** DIRECTIONS FOR THIS TASK **
All of the lines below are to be transcribed faithfully, with pictures excluded from the copy.

** GIVEN DATA **
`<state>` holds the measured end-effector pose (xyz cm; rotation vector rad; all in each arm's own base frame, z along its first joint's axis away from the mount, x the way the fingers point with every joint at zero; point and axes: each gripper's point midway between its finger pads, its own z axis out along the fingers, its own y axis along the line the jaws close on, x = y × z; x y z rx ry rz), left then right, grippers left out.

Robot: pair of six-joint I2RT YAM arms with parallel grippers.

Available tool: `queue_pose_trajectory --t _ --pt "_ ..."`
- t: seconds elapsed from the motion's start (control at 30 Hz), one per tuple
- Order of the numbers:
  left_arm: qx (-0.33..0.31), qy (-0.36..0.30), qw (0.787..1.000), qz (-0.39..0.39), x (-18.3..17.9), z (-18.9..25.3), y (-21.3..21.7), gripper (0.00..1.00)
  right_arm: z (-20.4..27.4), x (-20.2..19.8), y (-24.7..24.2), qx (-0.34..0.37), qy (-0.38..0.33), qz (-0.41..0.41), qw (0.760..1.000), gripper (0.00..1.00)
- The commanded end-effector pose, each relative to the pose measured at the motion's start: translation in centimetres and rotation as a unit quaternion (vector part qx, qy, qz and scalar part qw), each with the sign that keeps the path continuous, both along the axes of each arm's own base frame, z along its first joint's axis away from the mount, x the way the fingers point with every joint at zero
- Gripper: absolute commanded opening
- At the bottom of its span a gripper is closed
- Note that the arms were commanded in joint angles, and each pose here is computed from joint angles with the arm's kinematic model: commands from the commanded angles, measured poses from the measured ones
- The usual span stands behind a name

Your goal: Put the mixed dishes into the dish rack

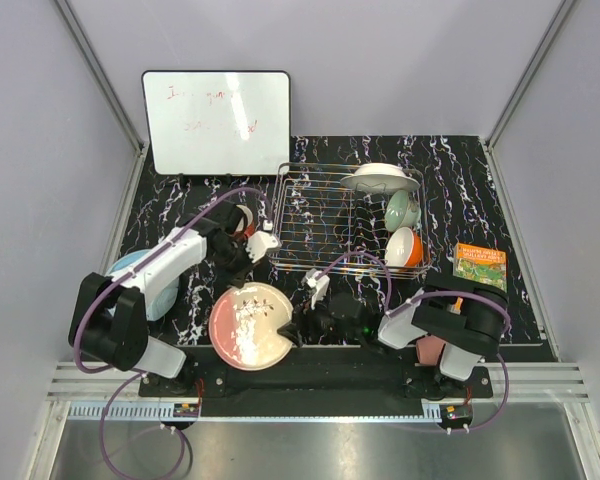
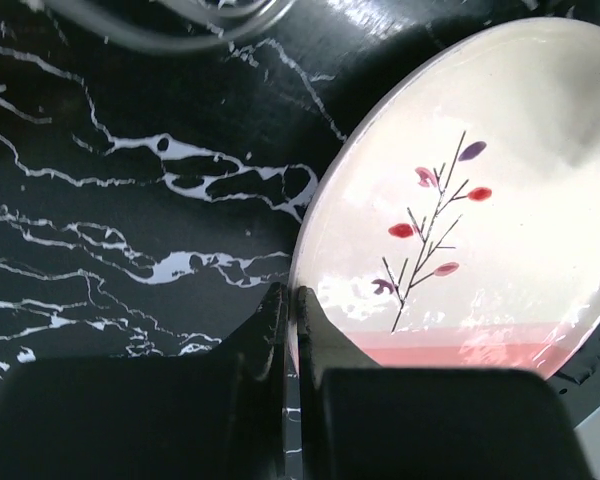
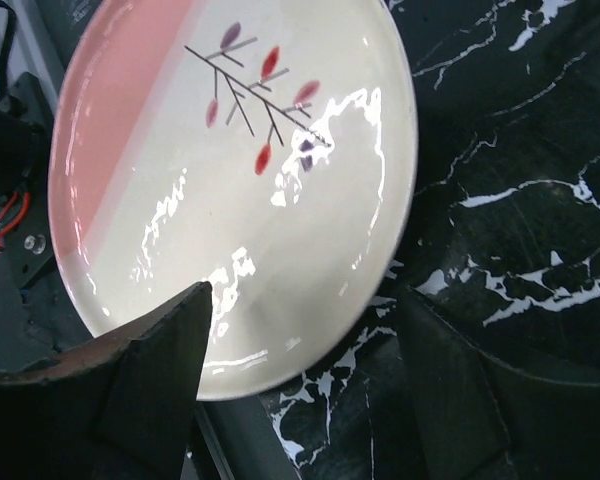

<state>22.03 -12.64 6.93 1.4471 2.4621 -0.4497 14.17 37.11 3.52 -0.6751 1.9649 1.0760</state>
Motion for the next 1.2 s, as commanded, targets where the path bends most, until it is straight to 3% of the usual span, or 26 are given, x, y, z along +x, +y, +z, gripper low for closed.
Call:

** RESULT **
`<state>` holds the measured end-effector pose (xyz cm; rotation vector rad; all in each arm's own base frame, z along its first joint's axis away from the mount, x the way the fingers point with every joint at zero; point and axes: each gripper's point midway between its finger pads, its own z axis out along the fingers, its own y axis along the line the jaws close on, x = y × z; x y z rx ry rz), left then right, grippers left out.

Robot: pair of six-joint I2RT YAM arms with parallel grippers.

Available tool: `queue_pose_trajectory --t _ --pt "_ ..."`
- t: seconds elapsed from the motion's start (control at 30 Hz), one per tuple
- Order of the numbers:
  left_arm: qx (-0.33..0.31), qy (-0.36..0.30), qw (0.787..1.000), qz (-0.39..0.39), x (-18.3..17.9), z (-18.9..25.3), y (-21.3..21.7), gripper (0.00..1.00)
  right_arm: z (-20.4..27.4), x (-20.2..19.8), y (-24.7..24.2), qx (-0.34..0.37), qy (-0.38..0.33), qz (-0.41..0.41), qw (0.760..1.000), gripper (0.00..1.00)
- The commanded end-effector pose, each relative to the pose measured at the motion's start: translation in centimetres and rotation as a unit quaternion (vector part qx, qy, qz and scalar part qw), each with the sign that keeps the path continuous, both along the axes of each arm's own base frame, z along its first joint's axis away from the mount, x the way the fingers point with every joint at zero
- Gripper: absolute commanded opening
- At the bottom of its span a gripper is closed
- Note that the arms were commanded in joint angles, and each pose here is computed from joint angles with the arm's kinematic model: commands from the commanded angles, measured poses from the measured ones
- The usual span stands behind a name

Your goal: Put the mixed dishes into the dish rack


<state>22.03 -12.64 6.93 1.4471 2.4621 -0.4497 14.17 37.11 3.52 -0.6751 1.9649 1.0760</state>
Motion for the next 1.2 s, as commanded, targets where the path bends most, until it is straight to 3% of the usual span, or 26 are given, x, y, z along +x, +y, +z, gripper low for closed.
Call:

What this exercise required has been given in full.